Suddenly the loud speakers came to life again. 'Now hear this, now hear this, attention, attention, the lead Aircraft is at point Charlie, get to the ready positions, Take your head dress and press it close to your eyes, sit down with your back to the drop zone and tuck your head down into your knees, and do not, I repeat do not , try to look at the detonation'. Total silence, not a whisper could be heard anywhere, except for a padre who was saying a prayer out loud. That did not help anyone I can tell you, we more or less thought he was reading our last rights. '50,49,48,47',...and so the countdown began, everything very quiet now, ..'.39,38,37...' to be honest, I was very scared, I cannot pretend I wasn't.
'10,9,8,7,6,5,4,3,2,1,0,...' The most terrifying flash, and warm feeling passing through my body, the bones of my hands vividly showing through my beret. I thought that I was being cooked alive, but it did not last any more than a few seconds, Then I heard the tannoy and I knew I was still alive,... 'Stay in your present position, do not, I repeat, do not, look at the bomb. Wait until the countdown is at zero then you may safely look at the detonation'.
The count down began again, and it seemed an age before it got to zero. we finally was able to stand up and look around at this huge terrifying monster in the southern sky, it covered most of the horizon and seemed to be a boiling hot mass of cloud expanding higher and wider every second until it was right over our heads with a huge sun slowly setting in the middle of it, angry green lightening forked across the cloud continually, the boiling clouds changing colours and then a huge stem appeared to come downward towards the treetop horizon, like a giant tornado, the red fire ball was slowly turning duller and duller as it was engulfed in the boiling seething cloud, then another strange thing happened, an halo, ever rapidly growing outward in every direction from the bomb's stem, was vaporising the fluffy white clouds and leaving clear blue sky behind it, the stem of the bomb must have been a mile wide at least and the massive cloud above us blacked out the whole horizon to the south.

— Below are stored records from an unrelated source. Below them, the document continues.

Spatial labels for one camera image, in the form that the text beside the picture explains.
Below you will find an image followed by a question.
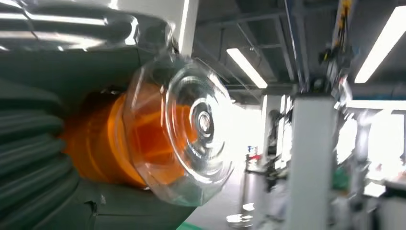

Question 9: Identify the orange bottle with clear cap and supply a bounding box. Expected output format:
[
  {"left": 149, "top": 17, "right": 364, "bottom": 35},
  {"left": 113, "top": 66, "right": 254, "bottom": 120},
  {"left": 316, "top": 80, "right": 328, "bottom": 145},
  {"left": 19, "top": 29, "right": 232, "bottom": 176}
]
[{"left": 62, "top": 55, "right": 237, "bottom": 207}]

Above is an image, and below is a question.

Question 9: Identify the white ceiling beam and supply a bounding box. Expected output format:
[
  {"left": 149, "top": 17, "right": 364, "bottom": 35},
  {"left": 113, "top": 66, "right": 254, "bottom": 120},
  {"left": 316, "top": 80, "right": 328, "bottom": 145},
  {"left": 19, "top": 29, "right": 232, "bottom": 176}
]
[{"left": 177, "top": 0, "right": 200, "bottom": 57}]

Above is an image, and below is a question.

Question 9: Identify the long ceiling light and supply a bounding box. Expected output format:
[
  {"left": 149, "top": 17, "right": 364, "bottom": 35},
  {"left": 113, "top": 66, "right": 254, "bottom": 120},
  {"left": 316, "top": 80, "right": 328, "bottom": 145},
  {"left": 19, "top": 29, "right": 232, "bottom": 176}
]
[
  {"left": 226, "top": 47, "right": 269, "bottom": 90},
  {"left": 354, "top": 5, "right": 406, "bottom": 84}
]

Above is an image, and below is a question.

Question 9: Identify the chrome stanchion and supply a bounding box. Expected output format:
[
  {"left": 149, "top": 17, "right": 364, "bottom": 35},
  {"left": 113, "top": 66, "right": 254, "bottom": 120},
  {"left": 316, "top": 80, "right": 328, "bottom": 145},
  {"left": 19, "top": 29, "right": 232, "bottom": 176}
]
[{"left": 226, "top": 144, "right": 262, "bottom": 230}]

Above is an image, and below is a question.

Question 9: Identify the white square pillar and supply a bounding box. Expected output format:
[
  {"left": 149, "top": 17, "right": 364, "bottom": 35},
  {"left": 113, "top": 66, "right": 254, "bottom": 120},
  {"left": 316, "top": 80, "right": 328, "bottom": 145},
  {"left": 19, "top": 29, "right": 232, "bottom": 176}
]
[{"left": 287, "top": 95, "right": 338, "bottom": 230}]

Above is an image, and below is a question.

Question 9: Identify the hanging gantry yellow cable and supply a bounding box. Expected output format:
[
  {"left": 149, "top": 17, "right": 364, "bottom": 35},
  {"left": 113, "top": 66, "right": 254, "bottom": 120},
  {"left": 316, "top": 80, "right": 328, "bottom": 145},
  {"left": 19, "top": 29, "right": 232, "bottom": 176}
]
[{"left": 318, "top": 0, "right": 354, "bottom": 96}]

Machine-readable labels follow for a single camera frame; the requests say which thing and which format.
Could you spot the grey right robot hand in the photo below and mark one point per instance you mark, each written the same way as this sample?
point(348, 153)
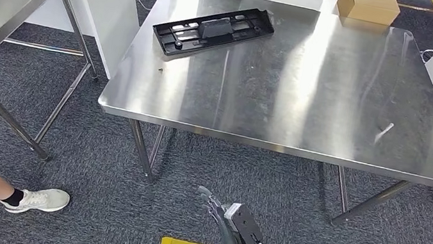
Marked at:
point(222, 225)

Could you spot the black plastic plate bracket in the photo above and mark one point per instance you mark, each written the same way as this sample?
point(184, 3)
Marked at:
point(215, 28)

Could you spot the brown cardboard box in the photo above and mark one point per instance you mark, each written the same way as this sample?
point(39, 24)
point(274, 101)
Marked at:
point(366, 8)

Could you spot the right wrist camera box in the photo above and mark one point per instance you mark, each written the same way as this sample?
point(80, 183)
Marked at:
point(245, 228)

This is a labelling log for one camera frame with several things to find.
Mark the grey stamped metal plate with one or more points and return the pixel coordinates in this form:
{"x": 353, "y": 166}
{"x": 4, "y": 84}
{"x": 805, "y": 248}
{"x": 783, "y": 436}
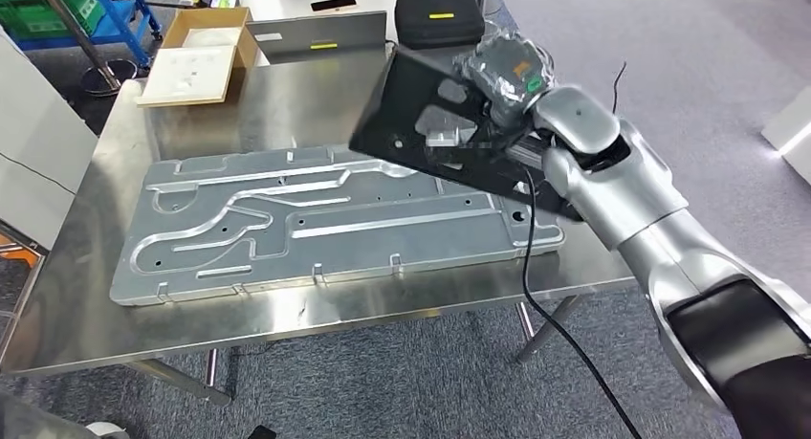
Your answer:
{"x": 317, "y": 233}

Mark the black plastic plate frame part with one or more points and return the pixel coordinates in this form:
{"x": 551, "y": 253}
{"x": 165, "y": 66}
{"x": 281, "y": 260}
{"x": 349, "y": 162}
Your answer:
{"x": 405, "y": 106}

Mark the white panel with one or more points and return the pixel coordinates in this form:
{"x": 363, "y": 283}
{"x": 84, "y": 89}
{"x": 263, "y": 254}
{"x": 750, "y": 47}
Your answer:
{"x": 38, "y": 157}

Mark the cardboard box with white foam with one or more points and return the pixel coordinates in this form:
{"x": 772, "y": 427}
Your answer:
{"x": 190, "y": 68}

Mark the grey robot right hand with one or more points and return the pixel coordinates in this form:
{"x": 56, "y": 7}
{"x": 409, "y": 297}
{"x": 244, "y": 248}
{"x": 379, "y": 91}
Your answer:
{"x": 510, "y": 75}

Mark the chrome stanchion post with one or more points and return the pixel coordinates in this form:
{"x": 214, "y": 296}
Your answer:
{"x": 95, "y": 75}

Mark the black phone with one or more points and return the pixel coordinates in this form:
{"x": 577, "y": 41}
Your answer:
{"x": 333, "y": 4}

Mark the blue rack with green crates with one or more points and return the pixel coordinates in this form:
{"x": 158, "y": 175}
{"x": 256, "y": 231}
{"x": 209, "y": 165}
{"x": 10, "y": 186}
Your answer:
{"x": 57, "y": 11}

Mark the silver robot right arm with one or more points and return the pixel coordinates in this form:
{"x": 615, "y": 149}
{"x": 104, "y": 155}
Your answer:
{"x": 633, "y": 195}

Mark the grey laptop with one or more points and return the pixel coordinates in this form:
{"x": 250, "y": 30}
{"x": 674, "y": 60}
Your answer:
{"x": 317, "y": 34}

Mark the stainless steel workbench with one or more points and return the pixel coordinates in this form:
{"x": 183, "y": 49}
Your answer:
{"x": 253, "y": 106}

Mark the black zip case yellow label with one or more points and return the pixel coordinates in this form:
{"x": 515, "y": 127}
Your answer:
{"x": 437, "y": 21}

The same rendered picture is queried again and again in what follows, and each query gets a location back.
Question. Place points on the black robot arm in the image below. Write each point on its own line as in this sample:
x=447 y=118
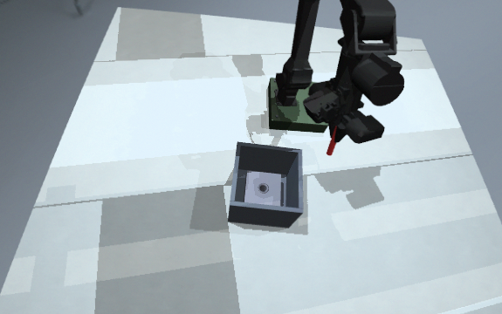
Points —
x=366 y=65

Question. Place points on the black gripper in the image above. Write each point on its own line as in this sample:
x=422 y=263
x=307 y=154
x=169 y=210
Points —
x=353 y=123

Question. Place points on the red peg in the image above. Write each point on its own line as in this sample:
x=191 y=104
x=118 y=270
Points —
x=332 y=144

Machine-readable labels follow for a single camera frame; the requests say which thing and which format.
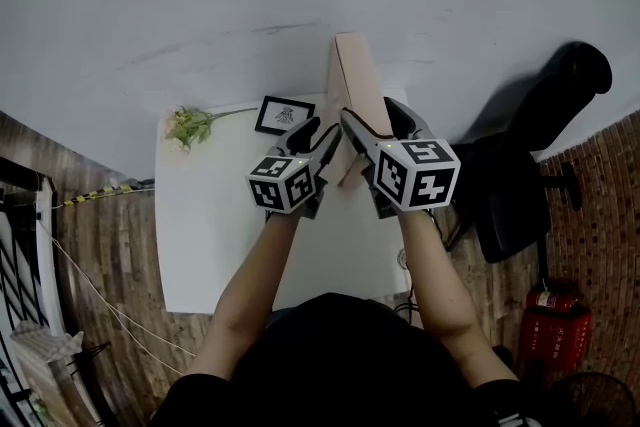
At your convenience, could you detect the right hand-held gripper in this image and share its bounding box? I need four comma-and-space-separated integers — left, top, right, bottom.
339, 96, 462, 220

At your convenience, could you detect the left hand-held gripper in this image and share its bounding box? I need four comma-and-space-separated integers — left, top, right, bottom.
245, 116, 344, 220

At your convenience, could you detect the cardboard box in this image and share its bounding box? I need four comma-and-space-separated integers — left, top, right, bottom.
325, 31, 396, 189
9, 319, 86, 427

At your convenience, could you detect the person's right forearm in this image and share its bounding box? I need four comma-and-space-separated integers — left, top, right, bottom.
399, 209, 519, 389

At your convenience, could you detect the person's left forearm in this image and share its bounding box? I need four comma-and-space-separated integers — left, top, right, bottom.
187, 209, 301, 379

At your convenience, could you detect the white square table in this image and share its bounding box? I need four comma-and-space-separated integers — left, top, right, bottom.
153, 87, 416, 315

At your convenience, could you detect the artificial flower bunch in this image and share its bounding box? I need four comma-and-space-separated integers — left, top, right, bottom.
163, 105, 259, 154

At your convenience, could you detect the black office chair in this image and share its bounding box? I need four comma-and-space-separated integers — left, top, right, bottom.
444, 41, 614, 265

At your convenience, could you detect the yellow black striped tape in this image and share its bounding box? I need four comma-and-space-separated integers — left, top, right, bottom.
62, 183, 134, 209

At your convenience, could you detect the person's black shirt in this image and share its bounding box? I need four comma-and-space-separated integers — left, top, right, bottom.
149, 292, 546, 427

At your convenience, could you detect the red fire extinguisher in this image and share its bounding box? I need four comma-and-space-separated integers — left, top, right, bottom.
525, 285, 584, 315

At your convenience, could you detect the red fire extinguisher box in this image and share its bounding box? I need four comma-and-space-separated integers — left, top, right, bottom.
517, 304, 594, 374

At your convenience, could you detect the black stair railing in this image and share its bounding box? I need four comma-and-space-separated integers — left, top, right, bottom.
0, 157, 66, 331

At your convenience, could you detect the black standing fan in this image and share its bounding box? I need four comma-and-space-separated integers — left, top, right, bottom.
544, 372, 639, 427

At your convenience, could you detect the black picture frame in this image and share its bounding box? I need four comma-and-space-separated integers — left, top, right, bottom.
253, 95, 317, 137

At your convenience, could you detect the black cable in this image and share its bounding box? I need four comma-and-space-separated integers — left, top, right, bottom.
394, 287, 426, 329

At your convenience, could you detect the white cable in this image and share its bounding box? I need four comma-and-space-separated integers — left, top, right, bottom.
37, 214, 196, 359
89, 284, 185, 376

I remember watching, fascinated as the halo came over the top of us, but at that moment there was this thunder clap so loud it shook the whole island and over and over we were thrown like paper in the wind, I was struck in the face by someone’s dark glasses but I was lucky because many of the men got hurt by heavier flying debris, namely bits of trees, coconuts, tents and rubbish of all kinds, The padre that I saw earlier was comforting a chap who was bleeding quite badly from an head injury, Dusty was holding his elbow, he had been clobbered by a coconut.